## DIRECTIONS
Return all lines from the listing below in which "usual" appears.

## INPUT DATA
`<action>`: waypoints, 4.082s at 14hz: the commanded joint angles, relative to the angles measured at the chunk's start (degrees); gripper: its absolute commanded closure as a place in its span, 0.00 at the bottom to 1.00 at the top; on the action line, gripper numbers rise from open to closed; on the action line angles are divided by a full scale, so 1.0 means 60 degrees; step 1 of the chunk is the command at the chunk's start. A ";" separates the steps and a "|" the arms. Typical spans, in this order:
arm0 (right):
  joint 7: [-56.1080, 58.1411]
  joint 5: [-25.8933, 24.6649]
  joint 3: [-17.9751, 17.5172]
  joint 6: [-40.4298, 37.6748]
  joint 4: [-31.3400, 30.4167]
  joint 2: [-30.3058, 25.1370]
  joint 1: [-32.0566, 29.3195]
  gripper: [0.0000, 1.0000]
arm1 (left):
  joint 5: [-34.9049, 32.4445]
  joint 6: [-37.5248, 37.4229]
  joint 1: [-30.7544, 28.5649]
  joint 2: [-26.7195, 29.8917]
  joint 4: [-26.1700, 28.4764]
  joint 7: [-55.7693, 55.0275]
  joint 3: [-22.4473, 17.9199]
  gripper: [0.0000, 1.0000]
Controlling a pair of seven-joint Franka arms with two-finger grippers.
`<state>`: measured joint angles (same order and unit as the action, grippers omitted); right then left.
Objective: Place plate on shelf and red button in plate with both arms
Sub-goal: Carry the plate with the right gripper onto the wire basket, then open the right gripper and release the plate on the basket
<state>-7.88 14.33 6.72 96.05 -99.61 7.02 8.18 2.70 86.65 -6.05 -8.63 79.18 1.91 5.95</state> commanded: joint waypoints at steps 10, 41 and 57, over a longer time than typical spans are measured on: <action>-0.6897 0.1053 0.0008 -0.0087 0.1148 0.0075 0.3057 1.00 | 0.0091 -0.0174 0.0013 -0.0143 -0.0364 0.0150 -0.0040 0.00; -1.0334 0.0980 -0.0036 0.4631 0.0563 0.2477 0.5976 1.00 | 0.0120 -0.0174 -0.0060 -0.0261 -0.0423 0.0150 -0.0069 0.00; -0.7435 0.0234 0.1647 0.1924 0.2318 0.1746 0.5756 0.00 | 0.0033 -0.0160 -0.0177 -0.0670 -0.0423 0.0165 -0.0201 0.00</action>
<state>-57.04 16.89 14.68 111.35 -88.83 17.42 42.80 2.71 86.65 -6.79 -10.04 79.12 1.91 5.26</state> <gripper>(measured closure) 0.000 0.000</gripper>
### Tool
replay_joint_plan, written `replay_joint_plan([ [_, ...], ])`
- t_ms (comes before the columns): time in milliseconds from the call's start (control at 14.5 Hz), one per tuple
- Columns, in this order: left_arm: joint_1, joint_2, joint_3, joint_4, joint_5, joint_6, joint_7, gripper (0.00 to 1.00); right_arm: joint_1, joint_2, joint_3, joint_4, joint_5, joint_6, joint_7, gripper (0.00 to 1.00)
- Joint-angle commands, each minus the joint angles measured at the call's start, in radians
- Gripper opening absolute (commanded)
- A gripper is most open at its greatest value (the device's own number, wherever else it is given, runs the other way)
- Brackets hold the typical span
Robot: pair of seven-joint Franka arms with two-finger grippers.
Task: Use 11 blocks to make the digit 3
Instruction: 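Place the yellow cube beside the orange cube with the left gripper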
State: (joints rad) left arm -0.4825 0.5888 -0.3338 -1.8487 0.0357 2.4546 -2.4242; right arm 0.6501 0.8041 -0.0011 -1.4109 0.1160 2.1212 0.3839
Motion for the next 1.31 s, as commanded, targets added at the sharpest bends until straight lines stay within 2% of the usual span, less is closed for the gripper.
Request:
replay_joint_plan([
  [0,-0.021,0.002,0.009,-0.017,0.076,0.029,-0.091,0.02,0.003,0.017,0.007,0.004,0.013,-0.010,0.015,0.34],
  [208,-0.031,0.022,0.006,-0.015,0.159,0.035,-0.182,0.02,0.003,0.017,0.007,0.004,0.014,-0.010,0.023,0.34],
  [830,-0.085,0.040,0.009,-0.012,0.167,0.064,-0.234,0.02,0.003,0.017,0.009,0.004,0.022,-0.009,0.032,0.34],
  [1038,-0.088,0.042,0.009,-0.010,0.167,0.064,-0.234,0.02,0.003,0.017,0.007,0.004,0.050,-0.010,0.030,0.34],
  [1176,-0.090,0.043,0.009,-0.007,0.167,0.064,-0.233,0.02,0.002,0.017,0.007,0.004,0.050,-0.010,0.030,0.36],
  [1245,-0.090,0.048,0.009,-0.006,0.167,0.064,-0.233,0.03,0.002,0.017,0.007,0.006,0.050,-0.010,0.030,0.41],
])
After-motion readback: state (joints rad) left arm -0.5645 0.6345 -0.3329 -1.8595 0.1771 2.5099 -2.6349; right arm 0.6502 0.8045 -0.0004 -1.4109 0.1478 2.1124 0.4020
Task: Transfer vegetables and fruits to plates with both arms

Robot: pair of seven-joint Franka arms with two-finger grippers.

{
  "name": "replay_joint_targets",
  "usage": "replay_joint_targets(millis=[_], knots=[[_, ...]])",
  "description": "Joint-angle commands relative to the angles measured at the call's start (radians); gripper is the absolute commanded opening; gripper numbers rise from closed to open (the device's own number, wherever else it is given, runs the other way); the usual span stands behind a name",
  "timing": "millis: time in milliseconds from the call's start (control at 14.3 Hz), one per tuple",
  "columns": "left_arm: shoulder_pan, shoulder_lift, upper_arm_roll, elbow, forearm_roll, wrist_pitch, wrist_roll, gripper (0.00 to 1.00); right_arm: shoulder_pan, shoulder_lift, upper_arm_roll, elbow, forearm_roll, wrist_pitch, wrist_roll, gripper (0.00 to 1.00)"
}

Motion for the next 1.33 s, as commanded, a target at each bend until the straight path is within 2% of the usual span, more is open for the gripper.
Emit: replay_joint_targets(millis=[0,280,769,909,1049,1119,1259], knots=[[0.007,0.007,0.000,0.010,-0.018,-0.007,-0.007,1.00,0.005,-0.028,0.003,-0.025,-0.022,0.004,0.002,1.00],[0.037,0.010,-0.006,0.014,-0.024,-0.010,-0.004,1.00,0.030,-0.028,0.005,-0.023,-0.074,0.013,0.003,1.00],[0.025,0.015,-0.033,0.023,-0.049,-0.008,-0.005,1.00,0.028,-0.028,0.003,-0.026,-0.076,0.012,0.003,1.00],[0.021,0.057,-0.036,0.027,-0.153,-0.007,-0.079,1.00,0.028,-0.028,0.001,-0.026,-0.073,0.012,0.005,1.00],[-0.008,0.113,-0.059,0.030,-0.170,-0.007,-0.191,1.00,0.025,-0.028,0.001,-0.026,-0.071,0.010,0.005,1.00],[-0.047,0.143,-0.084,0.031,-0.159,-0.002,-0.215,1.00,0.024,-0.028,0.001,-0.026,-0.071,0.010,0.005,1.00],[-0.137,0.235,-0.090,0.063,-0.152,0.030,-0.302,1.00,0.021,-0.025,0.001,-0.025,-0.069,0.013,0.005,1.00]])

## RESPONSE AREA
Motion for the next 1.31 s, as commanded, targets added at the sharpest bends until straight lines stay within 2% of the usual span, less is closed for the gripper.
  "description": "Joint-angle commands relative to the angles measured at the call's start (radians); gripper is the absolute commanded opening; gripper numbers rise from closed to open (the device's own number, wherever else it is given, runs the other way); the usual span stands behind a name",
Motion for the next 1.33 s, as commanded, a target at each bend until the straight path is within 2% of the usual span, more is open for the gripper.

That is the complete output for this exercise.